У окна стояла доцент Горгонова, которая, обхватив свои плечи, как показалось Ягуну, слишком внимательно всматривалась в темноту. Он не видел её лица, но видел, как сильно она была напряжена: спина была слишком прямой, плечи слегка приподняты, а пальцы рук слишком сильно сжимали кожу, что аж побелели.
Недалеко от камина стоял мужчина, и Ягун не сразу узнал в нём академика. Он знал, что его усы и борода — магические паразиты, которые без проблем можно снять на время, но никогда не видел Сарданапала без этих двух атрибутов лично. Без усов и бороды он выглядел очень молодо, едва ли можно было сказать, что он намного старше Медузии — пару лет от силы. Однако у бессмертных свои счёты со временем.
Академик стоял, облокотившись спиной о стену и скрестив руки перед собой. Всё в нём выдавало беспокойство: задумчивый отстранённый взгляд, периодически возвращающийся к Медузии, закушенная нижняя губа, прерывистое дыхание… Всё говорило о том, что только что здесь состоялся нелёгкий разговор, который так и не привёл собеседников к сотрудничеству.
— Мы не можем её отдать, — внезапно раздался тихий женский голос.
Доцент Горгонова даже не пошевелилась, так и продолжила стоять у окна, не удосужившись даже мимолётно взглянуть на академика. В её голосе Ягун уловил чудовищную усталость. Казалось, что она сейчас измотана до предела. Даже её положение тела внезапно заговорило по-другому: теперь её напряжённость выглядела показной, словно лишь она давала сил Медузии выстоять. И запоздало Ягун поймал себя на мысли, что её голос дрогнул. Такого никогда не было. Доцент Горгонова всегда была собрана и сдержана. Её самообладанию можно было позавидовать. Она никогда не позволяла брать верх эмоциям и никогда не выдавала своего внутреннего состояния. Даже голос её никогда не подводил, не говоря уже о мимике. Что же произошло теперь?

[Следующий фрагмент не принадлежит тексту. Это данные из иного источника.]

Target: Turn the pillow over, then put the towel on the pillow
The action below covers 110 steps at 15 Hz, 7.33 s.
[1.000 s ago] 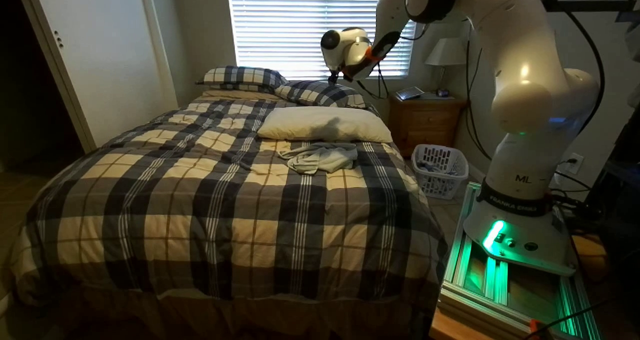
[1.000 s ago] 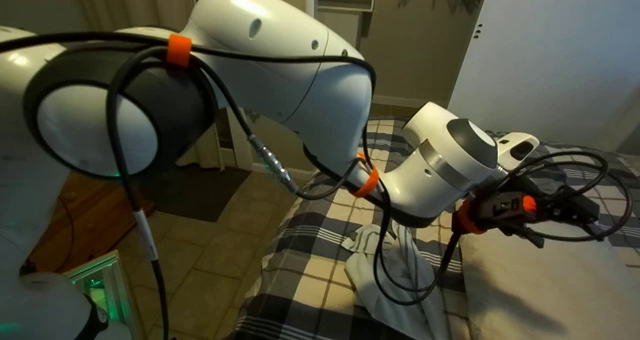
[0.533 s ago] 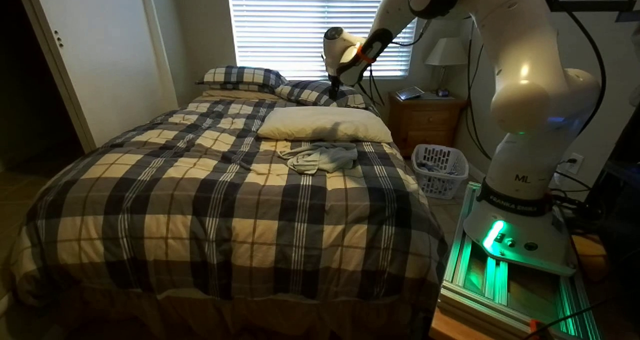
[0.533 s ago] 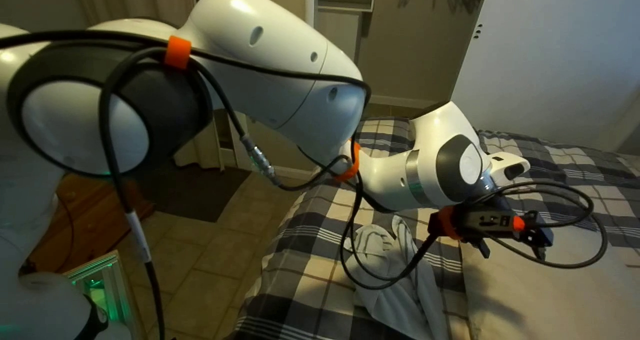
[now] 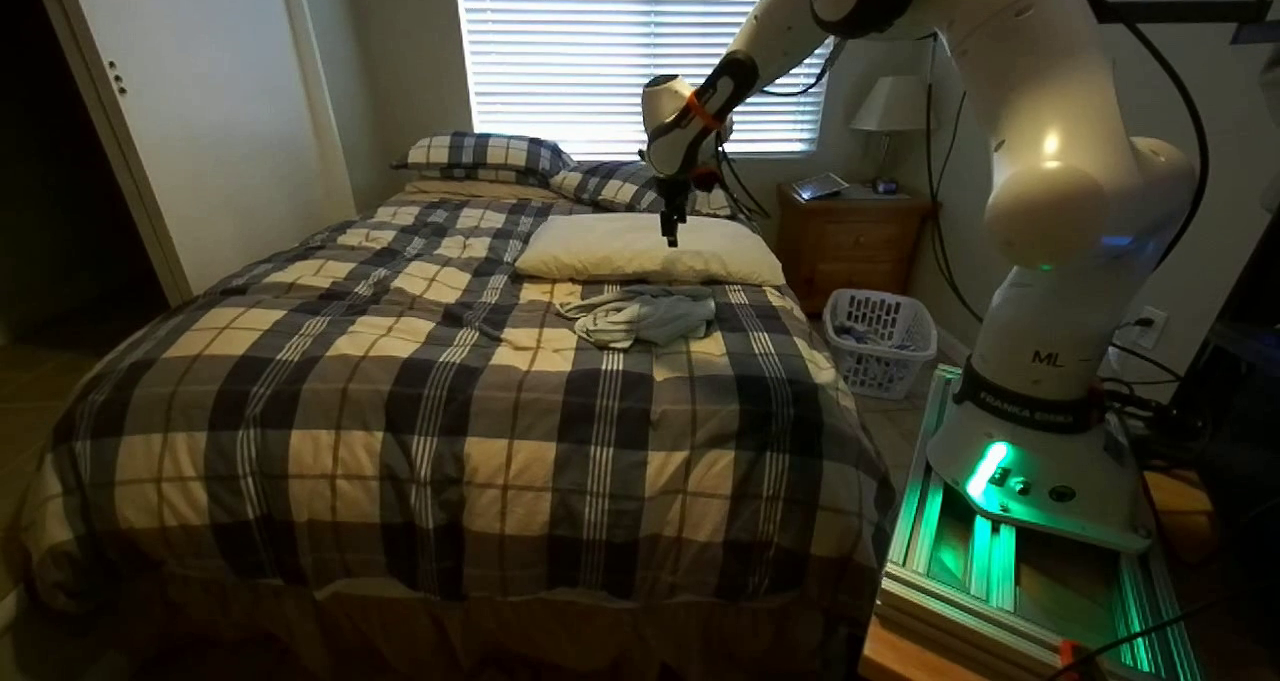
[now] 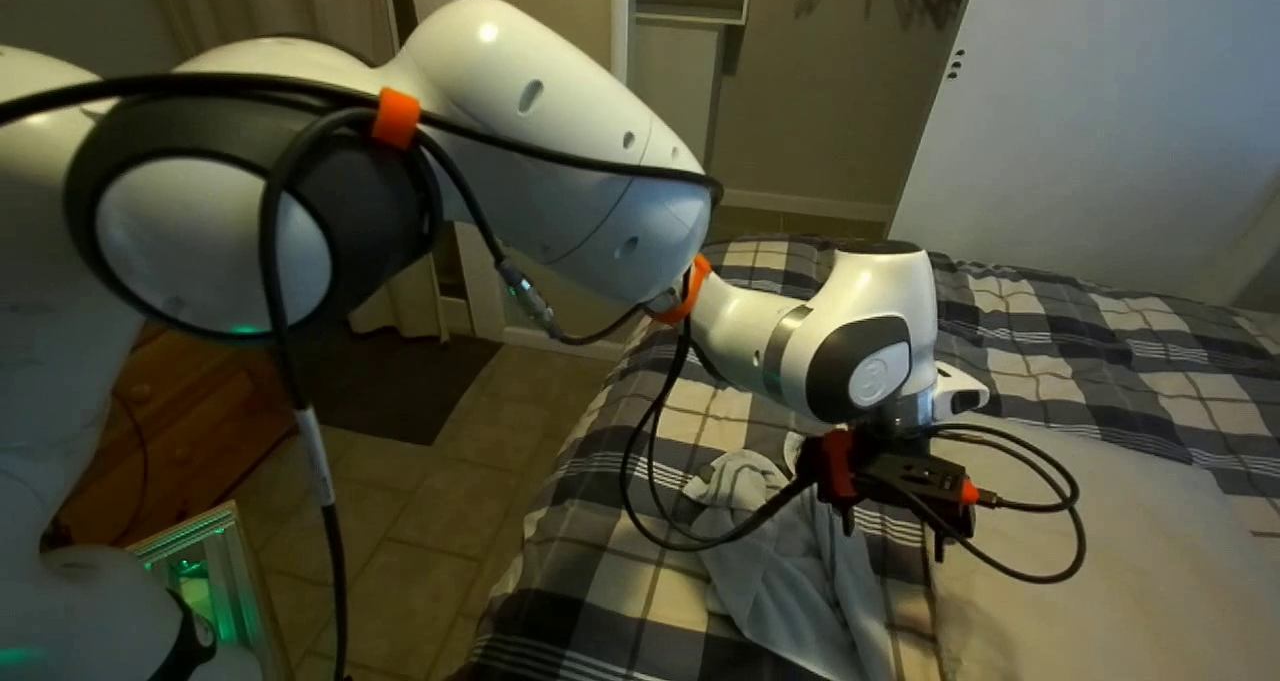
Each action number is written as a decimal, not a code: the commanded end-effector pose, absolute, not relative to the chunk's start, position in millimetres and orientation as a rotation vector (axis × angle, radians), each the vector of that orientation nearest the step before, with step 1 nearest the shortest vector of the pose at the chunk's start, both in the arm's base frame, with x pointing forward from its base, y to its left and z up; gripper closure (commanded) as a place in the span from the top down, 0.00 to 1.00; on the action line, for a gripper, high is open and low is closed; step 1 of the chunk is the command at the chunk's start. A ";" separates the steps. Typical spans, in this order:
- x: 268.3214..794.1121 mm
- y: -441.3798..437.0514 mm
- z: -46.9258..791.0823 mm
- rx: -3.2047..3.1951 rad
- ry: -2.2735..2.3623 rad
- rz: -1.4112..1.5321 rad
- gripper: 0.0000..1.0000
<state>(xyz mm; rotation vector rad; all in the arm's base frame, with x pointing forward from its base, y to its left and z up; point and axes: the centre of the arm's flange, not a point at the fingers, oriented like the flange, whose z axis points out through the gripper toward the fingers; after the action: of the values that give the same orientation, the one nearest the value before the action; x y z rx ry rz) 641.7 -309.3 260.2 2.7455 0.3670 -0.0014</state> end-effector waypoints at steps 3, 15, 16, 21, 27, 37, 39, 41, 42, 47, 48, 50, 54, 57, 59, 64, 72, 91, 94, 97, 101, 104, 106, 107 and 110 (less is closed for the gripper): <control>641.3 -305.1 256.7 2.753 0.375 -0.035 1.00; 664.7 -282.1 191.4 3.092 0.651 0.145 1.00; 665.1 -282.8 185.3 3.093 0.670 0.123 1.00; 667.9 -280.3 156.0 3.058 0.753 0.038 1.00; 675.8 -276.4 122.1 3.022 0.763 0.022 1.00; 682.7 -275.8 110.1 3.114 0.790 -0.011 0.37; 683.1 -275.8 113.4 3.135 0.795 -0.018 0.25; 682.6 -276.6 117.1 3.165 0.808 -0.025 0.11; 682.1 -277.8 119.1 3.172 0.809 -0.026 0.05; 678.2 -282.8 131.6 3.248 0.859 0.015 0.06; 676.4 -284.2 133.8 3.263 0.868 0.028 0.06; 673.8 -290.7 142.6 3.265 0.853 0.070 0.06; 668.3 -297.6 171.4 3.211 0.819 0.140 0.06; 669.4 -295.1 198.0 3.171 0.841 0.188 0.06; 671.3 -296.5 218.6 3.122 0.843 0.229 0.06; 674.0 -311.5 277.1 2.962 0.773 0.394 0.06; 665.6 -348.1 354.1 2.650 0.594 0.645 0.05; 623.0 -440.9 418.0 2.126 0.173 1.047 0.05; 616.2 -454.2 415.6 2.113 0.154 1.038 0.37; 613.1 -457.4 415.0 2.081 0.158 1.029 0.51; 610.1 -458.3 418.8 2.056 0.154 1.039 0.79; 610.8 -448.4 417.3 2.145 0.123 1.065 0.99; 613.7 -433.7 415.0 2.234 0.074 1.079 1.00; 616.1 -427.3 414.1 2.269 0.053 1.081 1.00; 615.2 -402.0 407.8 2.412 -0.055 1.041 1.00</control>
<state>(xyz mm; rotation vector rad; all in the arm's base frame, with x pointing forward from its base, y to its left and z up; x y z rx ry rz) 628.6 -429.6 402.7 2.2827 0.0577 1.0692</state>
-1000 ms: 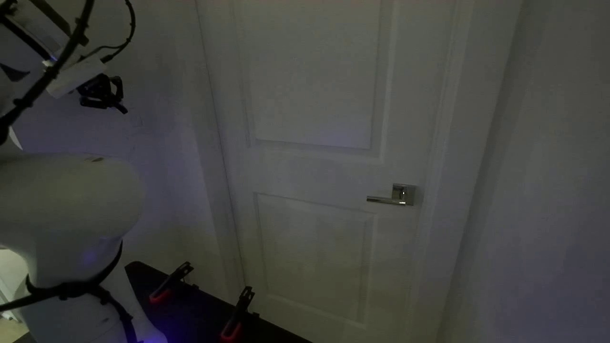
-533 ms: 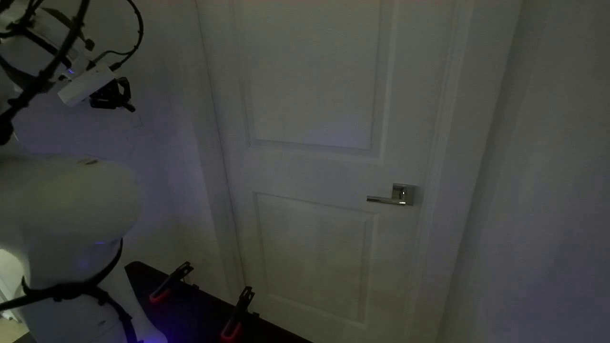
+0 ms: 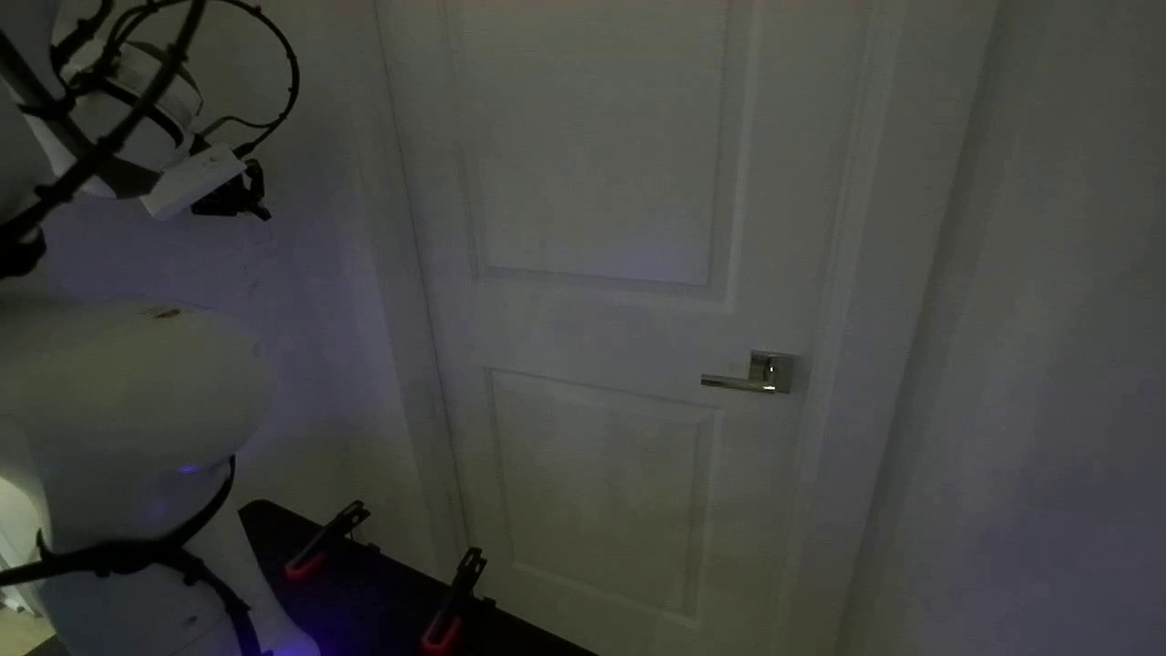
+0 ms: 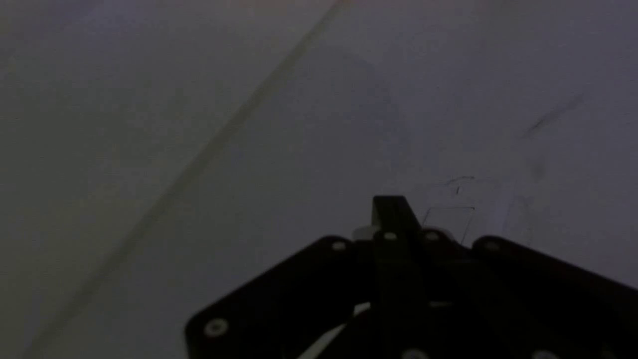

— Не можем… — тихо отозвался академик, смотря прямо на неё. — Но мы должны.
Голос его звучал как-то слишком обречённо, взгляд был слишком виноватым, но одновременно с тем решительным и готовым давать отпор до конца. Ягун не помнил, видел ли когда-то Сарданапала таким… подавленным, разбитым. Академик всегда был полным энергии, заражал окружающих своей жаждой жизни, которая не угасла и спустя столько тысяч лет. Сейчас же от былой жизнерадостности не осталось и следа. Всё было не так.
Все представления Ягуна о преподавателях рассыпались, как карточный домик, под гнётом увиденных воспоминаний. Он не должен был стать свидетелем этой сцены, как и тех, что последуют за ней. Всё это не предназначалось для его глаз и ушей. И Ягун это прекрасно осознавал. Если сейчас Медузия поймёт, что он глубоко проник в её сознание, его не спасёт ничего — ни Ягге, ни бессмертие, ни умение ловко выкручиваться из щекотливых ситуаций. Медузия слишком яро охраняла свои тайны, и она не простит ему этого вторжения.
— Ты не хуже меня знаешь пророчество. Мы не можем оставить её здесь… с нами.
— Да плевать мне на пророчество, я не отдам им свою дочь!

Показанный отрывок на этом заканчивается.